• DATA SHOWN:
☆ ☆ ☆ ☆
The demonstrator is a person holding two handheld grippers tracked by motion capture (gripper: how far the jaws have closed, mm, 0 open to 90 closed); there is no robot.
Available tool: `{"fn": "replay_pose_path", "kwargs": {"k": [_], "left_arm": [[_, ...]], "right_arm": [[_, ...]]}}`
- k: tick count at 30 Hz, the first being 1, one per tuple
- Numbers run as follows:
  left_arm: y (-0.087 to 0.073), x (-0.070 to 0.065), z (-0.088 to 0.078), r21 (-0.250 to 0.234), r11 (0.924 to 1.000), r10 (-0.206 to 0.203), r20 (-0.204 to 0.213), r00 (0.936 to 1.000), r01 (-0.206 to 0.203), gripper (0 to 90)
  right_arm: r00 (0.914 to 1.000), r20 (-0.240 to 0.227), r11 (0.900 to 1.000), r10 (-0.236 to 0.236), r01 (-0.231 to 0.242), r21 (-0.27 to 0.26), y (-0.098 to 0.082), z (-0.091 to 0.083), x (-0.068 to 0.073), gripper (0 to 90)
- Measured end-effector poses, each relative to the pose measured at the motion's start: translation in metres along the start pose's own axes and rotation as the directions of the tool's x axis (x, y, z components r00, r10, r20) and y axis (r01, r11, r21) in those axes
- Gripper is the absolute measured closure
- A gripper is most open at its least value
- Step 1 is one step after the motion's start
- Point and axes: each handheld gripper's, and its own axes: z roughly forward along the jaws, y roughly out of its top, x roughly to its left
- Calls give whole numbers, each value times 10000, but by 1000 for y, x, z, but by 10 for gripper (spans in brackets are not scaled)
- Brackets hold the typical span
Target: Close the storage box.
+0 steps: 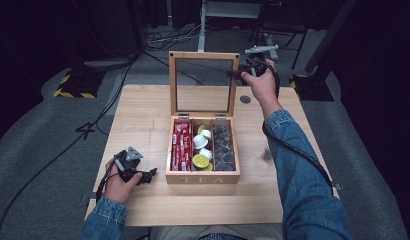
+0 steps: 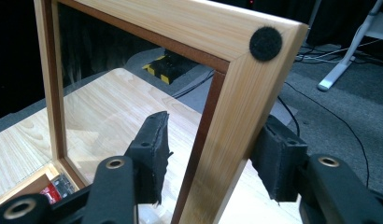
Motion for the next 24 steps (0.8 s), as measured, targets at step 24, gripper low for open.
{"fn": "replay_pose_path", "kwargs": {"k": [24], "left_arm": [[0, 0, 0, 20, 10000, 29, 37, 10000, -29, 92]], "right_arm": [[9976, -198, 9977, -668, 665, -119, 8, -44, 22, 490]]}}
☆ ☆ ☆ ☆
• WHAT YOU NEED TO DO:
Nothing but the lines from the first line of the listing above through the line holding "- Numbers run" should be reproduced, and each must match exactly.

• REPLY:
The demonstrator is a person holding two handheld grippers tracked by motion capture (gripper: how far the jaws have closed, mm, 0 open to 90 closed); there is no robot.
Available tool: `{"fn": "replay_pose_path", "kwargs": {"k": [_], "left_arm": [[_, ...]], "right_arm": [[_, ...]]}}`
- k: tick count at 30 Hz, the first being 1, one per tuple
- Numbers run as follows:

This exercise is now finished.